Home
ddigraph¶
Transform DDI metadata into knowledge graphs¶
A Python toolkit for converting DDI (Data Documentation Initiative) XML metadata into queryable knowledge graphs. Read Codebook, Lifecycle, and CDI formats as a stream, then load the results into Neo4j, RDF triplestores, Gremlin-compatible databases, NetworkX, or pandas -- all through a single, consistent interface.
Why ddigraph?¶
-
Parse once, write anywhere
The streaming parser tier emits typed records you can persist to Neo4j out of the box, or to RDF/SPARQL triplestores, Gremlin databases, NetworkX, or pandas through small backend-specific adapters. The parsing code stays the same; only the writer changes. See the
demo/load_*.pyscripts. -
Streaming XML Processing
Memory-bounded
iterparse-based parsing handles files of any size. Nodes and relationships are yielded incrementally, so RAM usage stays constant regardless of input volume. -
Async I/O with Back-Pressure
Concurrent parsing and batched writes are coordinated through async queues with configurable back-pressure, keeping throughput high while preventing memory spikes.
-
Format Auto-Detection
Point ddigraph at any DDI file. It checks if the input is DDI Codebook, DDI Lifecycle, or DDI-CDI format. Then it picks the right parser for you.

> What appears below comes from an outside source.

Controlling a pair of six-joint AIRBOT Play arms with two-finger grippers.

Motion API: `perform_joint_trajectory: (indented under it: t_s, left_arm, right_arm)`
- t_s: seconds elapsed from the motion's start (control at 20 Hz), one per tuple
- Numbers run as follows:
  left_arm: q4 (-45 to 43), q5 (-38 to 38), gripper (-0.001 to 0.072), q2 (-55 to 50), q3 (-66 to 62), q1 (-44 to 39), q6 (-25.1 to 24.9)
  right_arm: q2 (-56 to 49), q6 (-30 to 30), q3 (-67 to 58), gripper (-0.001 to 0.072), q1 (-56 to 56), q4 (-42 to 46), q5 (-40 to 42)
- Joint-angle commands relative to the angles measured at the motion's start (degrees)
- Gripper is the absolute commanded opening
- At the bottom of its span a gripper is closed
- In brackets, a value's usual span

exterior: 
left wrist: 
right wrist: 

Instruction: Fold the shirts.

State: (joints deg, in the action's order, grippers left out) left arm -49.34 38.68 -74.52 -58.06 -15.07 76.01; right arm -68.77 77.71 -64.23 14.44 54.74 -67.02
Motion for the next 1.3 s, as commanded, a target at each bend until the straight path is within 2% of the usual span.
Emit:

No manual setup is needed.
-
Unified Schema Definitions
Node labels, property keys, relationship types, and constraints are defined in a single schema module. Every backend receives the same canonical structure, ensuring consistency across graph targets.
-
Production-Ready
Built-in retry logic with exponential back-off, structured logging, health checks, and OpenTelemetry-compatible observability hooks make ddigraph suitable for automated pipelines and CI/CD workflows.
Installation¶
pip install ddigraph
pip install -e ".[dev,docs]"
Backend extras
The base install includes the Neo4j driver. For other backends, install the corresponding extras:
pip install ddigraph[rdf] # RDFLib + SPARQLWrapper
pip install ddigraph[gremlin] # Gremlin-Python
Quick Example¶
# 1. Configure your Neo4j connection
export DDIGRAPH_NEO4J_URI=bolt://localhost:7687
export DDIGRAPH_NEO4J_USER=neo4j
export DDIGRAPH_NEO4J_PASSWORD=secret
# 2. Create indexes and constraints
ddigraph bootstrap
# 3. Load any DDI file (format is auto-detected)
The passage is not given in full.